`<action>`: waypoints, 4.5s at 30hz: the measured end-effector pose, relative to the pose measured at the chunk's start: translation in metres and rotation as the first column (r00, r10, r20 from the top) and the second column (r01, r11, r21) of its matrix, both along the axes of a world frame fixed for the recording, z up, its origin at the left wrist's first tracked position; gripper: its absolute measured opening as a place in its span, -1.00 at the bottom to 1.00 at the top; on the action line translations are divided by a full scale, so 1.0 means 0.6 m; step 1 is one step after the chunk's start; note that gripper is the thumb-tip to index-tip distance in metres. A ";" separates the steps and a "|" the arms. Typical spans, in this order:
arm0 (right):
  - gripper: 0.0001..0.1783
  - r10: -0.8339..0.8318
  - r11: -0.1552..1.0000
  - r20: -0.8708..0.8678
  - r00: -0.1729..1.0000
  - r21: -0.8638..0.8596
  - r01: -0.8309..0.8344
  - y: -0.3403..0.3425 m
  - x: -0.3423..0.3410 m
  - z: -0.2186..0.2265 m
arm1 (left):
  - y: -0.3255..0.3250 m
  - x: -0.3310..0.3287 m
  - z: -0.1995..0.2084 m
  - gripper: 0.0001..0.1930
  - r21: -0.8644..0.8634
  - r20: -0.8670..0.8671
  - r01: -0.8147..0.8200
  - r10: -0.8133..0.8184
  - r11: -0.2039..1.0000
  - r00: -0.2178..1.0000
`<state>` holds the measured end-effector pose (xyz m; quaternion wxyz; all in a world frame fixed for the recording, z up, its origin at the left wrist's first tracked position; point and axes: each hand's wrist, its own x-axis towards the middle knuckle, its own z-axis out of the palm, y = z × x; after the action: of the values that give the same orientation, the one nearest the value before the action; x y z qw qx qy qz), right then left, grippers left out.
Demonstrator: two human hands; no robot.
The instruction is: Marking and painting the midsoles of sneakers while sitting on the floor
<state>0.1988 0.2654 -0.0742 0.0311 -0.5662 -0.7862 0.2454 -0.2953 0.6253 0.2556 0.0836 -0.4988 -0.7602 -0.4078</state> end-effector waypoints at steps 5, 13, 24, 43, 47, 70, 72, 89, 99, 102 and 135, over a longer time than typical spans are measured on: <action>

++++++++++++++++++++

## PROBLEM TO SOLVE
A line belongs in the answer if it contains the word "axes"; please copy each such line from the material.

## WORKED SOLUTION
`<action>`: waypoints, 4.5s at 30hz: the measured end-effector pose, relative to the pose measured at the chunk's start: translation in metres and rotation as the first column (r00, r10, r20 from the top) and the second column (r01, r11, r21) of its matrix, both along the axes of a world frame fixed for the recording, z up, its origin at the left wrist's first tracked position; gripper: its absolute measured opening as a place in its span, -1.00 at the bottom to 1.00 at the top; on the action line translations are divided by a full scale, so 1.0 means 0.6 m; step 1 is one step after the chunk's start; note that gripper is the thumb-tip to index-tip distance in metres. A ";" separates the steps and a "|" the arms. Typical spans, in this order:
`<state>` holds the measured end-effector pose (xyz m; quaternion wxyz; all in a world frame fixed for the recording, z up, its origin at the left wrist's first tracked position; point and axes: each hand's wrist, its own x-axis towards the middle knuckle, its own z-axis out of the palm, y = z × x; after the action: of the values that give the same orientation, the one nearest the value before the action; x y z qw qx qy qz), right then left, grippers left out.

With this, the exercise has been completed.